Why does one problem always lead to another?

I can’t remember the number of times that clients re-opened a case or issue after we thought that it was resolved. Take the example of how we tried to help a client get relevant email reports:

Our software has a feature that allows users to schedule customized email reports to themselves.

A customer one day asked if the email report could include more data points, as some of their reports exceeded a set limit on how much data can be included. So we doubled the amount of data each report could include.

The same customer asked a few weeks later if the tool could send graphical email reports (email reports were shown in table formats up until now), which would make things easier to read. So we began work on that feature as well.

A few months later, the customer reached back out to our product team and asked whether we could automatically send email alerts when certain events happen, rather than wait for the data in a scheduled email the next morning.

That’s when something clicked in our minds. We realized that all their requests pointed to one single problem. They needed a way to receive actionable information at the right time. It took us months to finally realize it. Pre-scheduled email reports helped with that goal, but didn’t completely solve the problem. Only when the customer asked for automated alerts did it click that we were solving symptoms to their problem rather than addressing the problem.

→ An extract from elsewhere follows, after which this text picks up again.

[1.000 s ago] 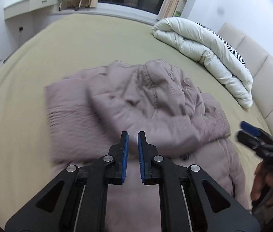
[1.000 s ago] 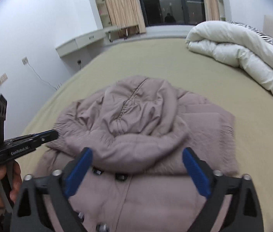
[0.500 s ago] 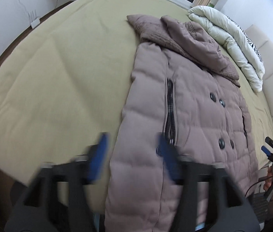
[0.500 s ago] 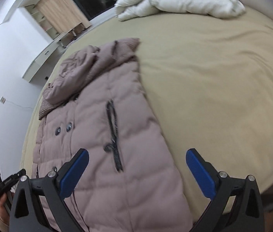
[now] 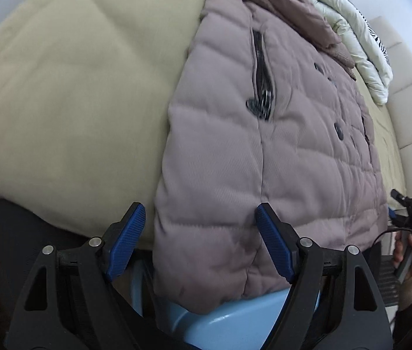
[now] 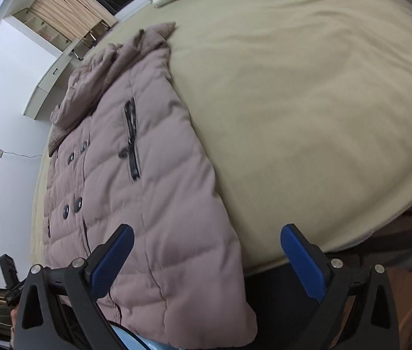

If I had the opportunity to re-tackle this client’s request from the beginning, I would identify the client’s true pain first rather than do what they asked each time. I’d then follow up with an idealized design process to think of potential solutions. It would have saved a lot of time.

It has become clear to me over the years that a problem will rarely be solved if we fail to identify its root cause. To this effect, I’ve designed a framework to help vet problems. I’ll be exploring it in detail below and walk through a personal example together.

What’s the problem with dishes?

Let’s explore our framework by working through a typical conflict among roommates, where one person doesn’t want to wash their dishes, while another person needs to use clean dishes.

What is the problem / pain / frustration? One roommate doesn’t want to wash their dishes, while another needs clean dishes to eat.